Hoy por hoy existe una jauría humana sedienta de esos bienes. Quieren, buscan, anhelan esa felicidad. Desgraciadamente nos han confundido y hemos otorgado un valor a un «bien» que no lo tiene. Hemos caído en llamar bien a superfluidades, vicios y desordenes morales amparados en el extendido sofisma del “me gusta, me siento bien”, aunque al final quedemos vacíos.
Un griego, Plutarco de Queronea, decía que «La bebida apaga la sed, la comida satisface el hambre pero el oro nunca calma la avaricia». Esta sentencia ambienta la ambición humana, una visión errada que no opta por el bien, o sea, aquello que en sí mismo tiene el complemento de la perfección en su propio género o lo que es el objeto de la voluntad la cual ni se mueve ni se puede mover sino por el bien, sea verdadero o aprendido falsamente como tal. Bien que en toda su perfección, o Bien sumo, sólo es Dios.
La ambición nos hace perdernos en el deseo de poseer por placer, un vicio materialista, consumista y hedonista que no concede la felicidad porque ésta es una fase del alma, de lo interior, más que un fantasma concupiscente.
Sed es el apetito o deseo ardiente de una cosa. «Las tres cuartas partes de las personas que diariamente nos encontramos –afirmaba el escritor Noel Clarasó– tienen sed de felicidad.» Es verdad.

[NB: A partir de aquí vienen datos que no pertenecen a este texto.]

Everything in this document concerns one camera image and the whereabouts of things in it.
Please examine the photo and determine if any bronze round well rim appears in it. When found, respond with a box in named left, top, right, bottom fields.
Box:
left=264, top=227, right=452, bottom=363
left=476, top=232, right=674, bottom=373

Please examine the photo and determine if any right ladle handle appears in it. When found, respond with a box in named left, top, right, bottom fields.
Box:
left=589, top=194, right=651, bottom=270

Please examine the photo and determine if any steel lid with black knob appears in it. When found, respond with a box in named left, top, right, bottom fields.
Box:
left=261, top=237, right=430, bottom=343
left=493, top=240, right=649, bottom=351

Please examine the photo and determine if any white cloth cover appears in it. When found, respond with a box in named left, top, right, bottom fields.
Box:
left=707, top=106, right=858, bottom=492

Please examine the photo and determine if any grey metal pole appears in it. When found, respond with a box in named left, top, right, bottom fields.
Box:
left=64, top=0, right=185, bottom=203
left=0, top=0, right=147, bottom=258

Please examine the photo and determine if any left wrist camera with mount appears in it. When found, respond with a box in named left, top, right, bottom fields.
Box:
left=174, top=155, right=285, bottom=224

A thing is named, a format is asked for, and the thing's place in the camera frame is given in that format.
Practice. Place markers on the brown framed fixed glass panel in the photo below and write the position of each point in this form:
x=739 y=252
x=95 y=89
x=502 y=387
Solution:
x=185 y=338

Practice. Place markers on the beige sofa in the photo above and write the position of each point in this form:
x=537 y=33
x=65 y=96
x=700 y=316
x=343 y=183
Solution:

Y no lo es menos el hecho de que la «felicidad» no existe en la vida. ¡¿Qué?! Sí, la felicidad no existe. Existen sólo los «momentos felices», pero son esos momentos donde la «felicidad» se cuela por una puerta, por una rendija que inadvertidamente dejamos abierta. Muchos se pierden esas alegrías por esperar la «gran felicidad.»

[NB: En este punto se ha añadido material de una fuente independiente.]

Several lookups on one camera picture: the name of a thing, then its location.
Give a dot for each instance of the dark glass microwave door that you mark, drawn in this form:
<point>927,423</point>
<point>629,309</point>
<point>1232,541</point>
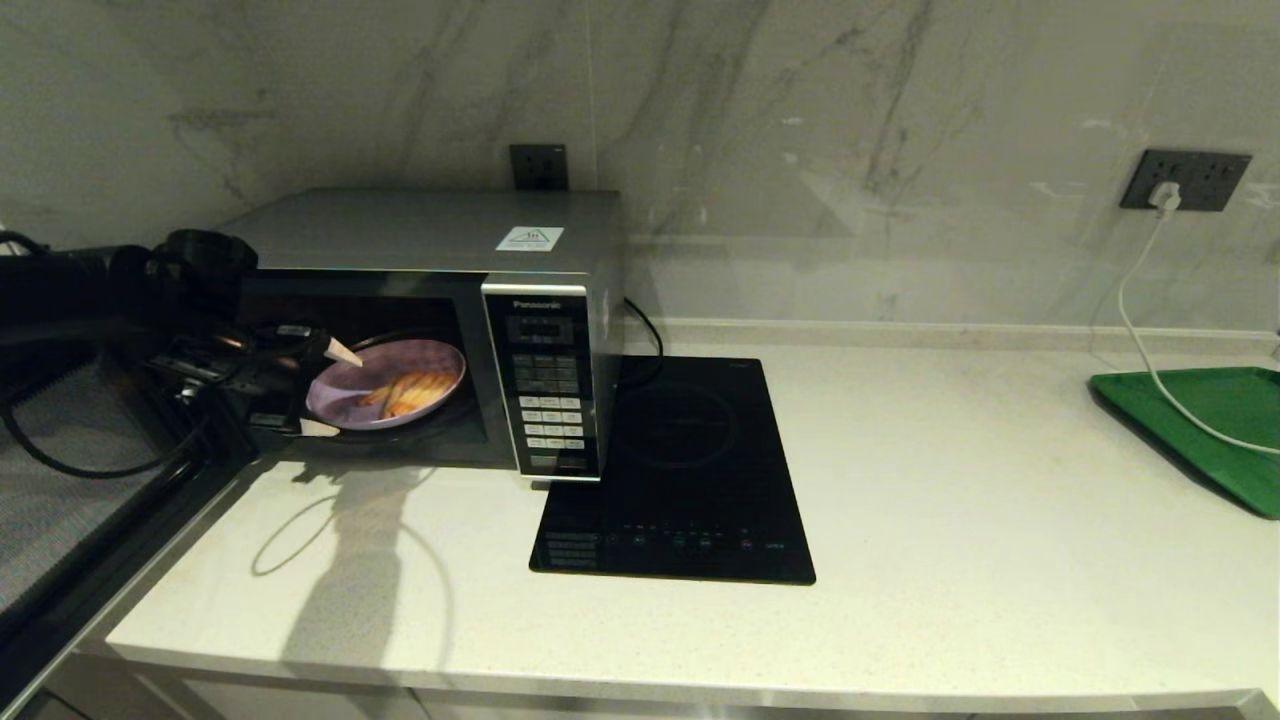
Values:
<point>80,540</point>

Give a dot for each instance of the black induction cooktop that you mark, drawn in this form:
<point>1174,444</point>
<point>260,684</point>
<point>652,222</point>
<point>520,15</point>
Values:
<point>700,430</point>

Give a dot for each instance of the green plastic tray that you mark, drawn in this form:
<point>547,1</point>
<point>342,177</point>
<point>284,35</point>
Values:
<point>1240,400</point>

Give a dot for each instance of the silver Panasonic microwave oven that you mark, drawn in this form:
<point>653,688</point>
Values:
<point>400,230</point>

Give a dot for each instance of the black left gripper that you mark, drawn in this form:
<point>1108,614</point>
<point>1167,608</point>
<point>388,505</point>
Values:
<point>220,370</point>

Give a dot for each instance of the lilac round plate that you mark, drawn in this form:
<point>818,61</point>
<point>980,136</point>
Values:
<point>400,355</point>

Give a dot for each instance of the small black wall socket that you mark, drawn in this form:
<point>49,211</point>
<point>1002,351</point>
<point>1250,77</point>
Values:
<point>540,168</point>

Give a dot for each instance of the white power plug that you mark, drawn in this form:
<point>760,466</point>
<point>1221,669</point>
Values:
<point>1163,197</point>

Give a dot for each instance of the wide black wall socket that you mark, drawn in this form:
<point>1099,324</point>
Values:
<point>1210,180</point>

Es una seguridad: esos jóvenes y adultos que se abandonan a la luz de la paz interior que produce el recogimiento, la meditación y la gratitud hacia Dios, han encontrado una satisfacción lícita que ha dado sentido a su existencia. ¿Cómo? Han dejado una fisura en la puerta de sus vidas; han hallado una fuente, un pozo, un ojo de agua donde saciar esa sed, esa necesidad de ser felices.
Y se han topado con la Fuente que renueva, da bríos, fuerza y ánimo; Fuente real y verdadera que nos lleva a «un Dios que es la verdadera riqueza de las almas, el que las hace felices», como experimentaría San Agustín. De la relación sencilla y trascendental con Dios brotan esos manantiales porque no es la felicidad lo que pedimos al amor de Dios, sino el poder perfeccionarnos interiormente, perfeccionamiento que es, a su vez, el mayor fruto, la mayor riqueza de esta vida.
Hace mucho tiempo una mujer conoció el Bien de Dios y alcanzó a percibir Quién le pedía de beber. Gustó de un poco de agua viva y no sintió sed jamás ya. Conoció el «Bien verdadero» y fue feliz. La historia de aquella mujer samaritana se repite diaria y numerosamente en todos aquellos que se acercan dócilmente al pozo de la felicidad; en aquellos que a la luz de Dios dan paso, con sencillez, al cuestionamiento fundamental del ser, del estar y del existir y obtienen respuesta, tumbados o de rodillas, con los ojos abiertos o cerrados, en un oratorio, una basílica, en la soledad de la propia habitación o en la contemplación retrospectiva de su propia vida, como la mujer de Samaria.
«Si alguno tiene sed de mí, que venga y beba», esa es la promesa que se sigue cumpliendo día a día. Aunque a los enemigos del cristianismo les pese y… quizá por eso ni son felices ni dejan a otros serlo.